[PROBLEM STATEMENT] Output each record exactly, with nothing omitted.

[SOURCE INFORMATION]
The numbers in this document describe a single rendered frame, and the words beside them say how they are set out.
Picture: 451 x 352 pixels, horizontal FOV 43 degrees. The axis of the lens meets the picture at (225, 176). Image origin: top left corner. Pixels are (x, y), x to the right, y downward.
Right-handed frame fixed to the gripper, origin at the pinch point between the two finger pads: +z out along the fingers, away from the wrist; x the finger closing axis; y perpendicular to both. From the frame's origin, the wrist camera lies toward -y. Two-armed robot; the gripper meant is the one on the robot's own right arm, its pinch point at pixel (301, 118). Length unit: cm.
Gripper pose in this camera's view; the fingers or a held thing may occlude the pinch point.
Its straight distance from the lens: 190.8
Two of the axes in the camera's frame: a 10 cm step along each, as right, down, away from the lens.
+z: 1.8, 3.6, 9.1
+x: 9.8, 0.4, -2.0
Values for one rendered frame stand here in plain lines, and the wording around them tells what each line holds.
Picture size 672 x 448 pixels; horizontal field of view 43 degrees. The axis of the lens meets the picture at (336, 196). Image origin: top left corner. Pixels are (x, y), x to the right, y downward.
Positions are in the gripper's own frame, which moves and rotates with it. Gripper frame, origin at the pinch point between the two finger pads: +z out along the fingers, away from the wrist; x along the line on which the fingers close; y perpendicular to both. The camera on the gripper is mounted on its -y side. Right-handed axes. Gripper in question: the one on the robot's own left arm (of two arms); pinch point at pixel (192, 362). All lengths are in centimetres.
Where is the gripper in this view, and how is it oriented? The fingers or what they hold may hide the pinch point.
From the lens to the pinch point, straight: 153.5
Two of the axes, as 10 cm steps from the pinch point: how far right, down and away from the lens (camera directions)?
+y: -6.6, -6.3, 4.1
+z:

[TASK SOLUTION]
The numbers in this document describe a single rendered frame, and the words beside them say how they are set out.
Picture: 451 x 352 pixels, horizontal FOV 43 degrees. The axis of the lens meets the picture at (225, 176). Image origin: top left corner. Pixels are (x, y), x to the right, y downward.
Right-handed frame fixed to the gripper, origin at the pinch point between the two finger pads: +z out along the fingers, away from the wrist; x the finger closing axis; y perpendicular to both. From the frame's origin, the wrist camera lies toward -y. Two-armed robot; the gripper meant is the one on the robot's own right arm, its pinch point at pixel (301, 118). Length unit: cm.
Gripper pose in this camera's view; the fingers or a held thing may occlude the pinch point.
Its straight distance from the lens: 190.8
Two of the axes in the camera's frame: a 10 cm step along each, as right, down, away from the lens.
+z: 1.8, 3.6, 9.1
+x: 9.8, 0.4, -2.0
Values for one rendered frame stand here in plain lines, and the wording around them tells what each line holds.
Picture size 672 x 448 pixels; horizontal field of view 43 degrees. The axis of the lens meets the picture at (336, 196). Image origin: top left corner. Pixels are (x, y), x to the right, y downward.
Positions are in the gripper's own frame, which moves and rotates with it. Gripper frame, origin at the pinch point between the two finger pads: +z out along the fingers, away from the wrist; x along the line on which the fingers close; y perpendicular to both. The camera on the gripper is mounted on its -y side. Right-handed axes. Gripper in question: the one on the robot's own left arm (of two arms); pinch point at pixel (192, 362). All lengths are in centimetres.
Where is the gripper in this view, and how is it oriented? The fingers or what they hold may hide the pinch point.
From the lens to the pinch point, straight: 153.5
Two of the axes, as 10 cm steps from the pinch point: how far right, down and away from the lens (camera directions)?
+y: -6.6, -6.3, 4.1
+z:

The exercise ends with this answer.